I have to agree with him; if I walk into another studio or control room with clean wooden floors, designer diffusers, beige walls, that sounds neutral and dead I will fucking scream. It seems to suck your soul and makes me unable to truly relax as an artist, producer or engineer.
Anyway, I am straying from the point and will come back to SSL and automation a bit later...
So, we are recording everything together and need to reduce bleed so the obvious solution is to close mic everything.
No, it's not necessary! Two, three or maximum four mics in the right position is totally fine. But before we start you must have the most important ingredient...
Well to me a drummer is one that understands their instrument.
Providing they are great timekeepers and groovy, the level of technical expertise is totally secondary to the 'sound' they create.
Vinnie Colaiuta, Ian Paice, John Bonham, Mick Fleetwood, Jeff Porcaro and James Gadson vary massively in style and 'technical' accomplishment and apart from all being groovy as fuck, they make a GREAT sound.
This ability makes recording drums really easy with the simple techniques I generally employ, as a great drummer will use dynamics and feel to create a natural balance between all elements of the kit.
Before even opening the mic cupboard, I stand behind the drummer's seat and listen to how they sound from this position, getting a feel for how they 'hear' the kit.
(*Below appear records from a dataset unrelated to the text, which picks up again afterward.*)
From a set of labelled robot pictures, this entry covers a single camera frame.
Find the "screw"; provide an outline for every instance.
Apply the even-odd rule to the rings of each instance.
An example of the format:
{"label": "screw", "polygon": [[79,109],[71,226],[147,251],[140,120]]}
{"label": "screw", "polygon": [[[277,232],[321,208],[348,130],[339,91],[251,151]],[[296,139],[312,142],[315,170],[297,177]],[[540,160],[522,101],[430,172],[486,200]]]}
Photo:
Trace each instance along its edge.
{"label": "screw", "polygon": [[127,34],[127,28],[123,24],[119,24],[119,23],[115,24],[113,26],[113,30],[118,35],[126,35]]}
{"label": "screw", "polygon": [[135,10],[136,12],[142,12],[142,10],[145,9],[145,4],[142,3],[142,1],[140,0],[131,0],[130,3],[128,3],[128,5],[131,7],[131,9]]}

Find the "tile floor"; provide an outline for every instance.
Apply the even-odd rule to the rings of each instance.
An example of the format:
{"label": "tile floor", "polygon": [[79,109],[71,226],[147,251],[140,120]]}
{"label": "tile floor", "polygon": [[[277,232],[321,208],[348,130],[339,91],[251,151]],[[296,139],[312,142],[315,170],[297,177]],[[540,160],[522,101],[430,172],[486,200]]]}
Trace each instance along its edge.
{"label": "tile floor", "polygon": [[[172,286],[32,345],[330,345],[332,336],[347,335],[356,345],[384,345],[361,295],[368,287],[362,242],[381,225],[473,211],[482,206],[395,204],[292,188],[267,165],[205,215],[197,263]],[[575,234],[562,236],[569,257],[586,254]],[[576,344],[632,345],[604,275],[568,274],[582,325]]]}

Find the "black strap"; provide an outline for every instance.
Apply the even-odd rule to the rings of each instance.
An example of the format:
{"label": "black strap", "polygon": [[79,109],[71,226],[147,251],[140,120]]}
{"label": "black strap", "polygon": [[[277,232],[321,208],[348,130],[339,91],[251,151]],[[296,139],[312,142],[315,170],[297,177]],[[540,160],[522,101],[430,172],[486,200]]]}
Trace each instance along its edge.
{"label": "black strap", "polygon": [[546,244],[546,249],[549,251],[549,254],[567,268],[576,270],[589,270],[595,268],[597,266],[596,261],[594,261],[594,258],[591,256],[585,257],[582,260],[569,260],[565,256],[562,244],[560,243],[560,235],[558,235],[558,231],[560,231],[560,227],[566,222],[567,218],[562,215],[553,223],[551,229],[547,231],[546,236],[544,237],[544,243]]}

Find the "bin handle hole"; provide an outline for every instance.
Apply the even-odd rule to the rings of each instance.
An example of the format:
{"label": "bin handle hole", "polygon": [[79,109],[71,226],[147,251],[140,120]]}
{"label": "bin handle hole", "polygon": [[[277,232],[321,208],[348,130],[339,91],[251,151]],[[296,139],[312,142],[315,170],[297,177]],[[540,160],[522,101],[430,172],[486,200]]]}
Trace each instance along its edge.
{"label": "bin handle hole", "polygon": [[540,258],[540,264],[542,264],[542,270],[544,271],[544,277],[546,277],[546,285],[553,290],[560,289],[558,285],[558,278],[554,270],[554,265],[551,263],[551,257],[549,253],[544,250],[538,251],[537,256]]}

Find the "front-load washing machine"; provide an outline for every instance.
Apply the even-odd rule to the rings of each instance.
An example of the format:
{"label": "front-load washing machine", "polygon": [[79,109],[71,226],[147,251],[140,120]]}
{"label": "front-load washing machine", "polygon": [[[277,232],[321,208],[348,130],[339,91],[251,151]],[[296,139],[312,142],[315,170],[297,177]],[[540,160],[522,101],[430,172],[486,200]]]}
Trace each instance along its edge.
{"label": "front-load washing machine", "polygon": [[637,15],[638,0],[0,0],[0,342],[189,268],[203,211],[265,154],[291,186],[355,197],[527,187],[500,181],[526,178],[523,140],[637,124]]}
Then I go to the front to understand the overall sound they are creating and only then deciding (within the context of the track you are recording, plus of course the artist and/or producer) how to deal with the miking of the kit.
But as I mentioned earlier, most artists and projects at Supertone tend to require a very natural open sound as though you are standing in the same room as the kit.
When I started working in studios as a session guitarist in 1977, kits were 'multi-miked', but within the constraints of the 16/24 track tape machines that were then the 'de rigueur'. It was only later that I really started to understand the advantages of minimal setups which were all based around engineers and producers such as Tom Dowd, John Simon, Ken Scott, Daniel Lanois, Eddie Kramer, Geoff Emerick and of course Andy & Glyn Johns.
Here Glyn tells us here about how he stumbled across his famous stereo drum miking method:
"What happened on the first Led Zeppelin album, was I discovered, by pure error of my own, stereo drums.
We cut a track, and we decided we’d over-dub an acoustic on it, I think. The microphone that I was using on the top of the drums, I took that way and put it up for Jimmy Page to play acoustic guitar into. We did that in twenty minutes or however long it took. And I’d assigned that microphone to the left side of the stereo.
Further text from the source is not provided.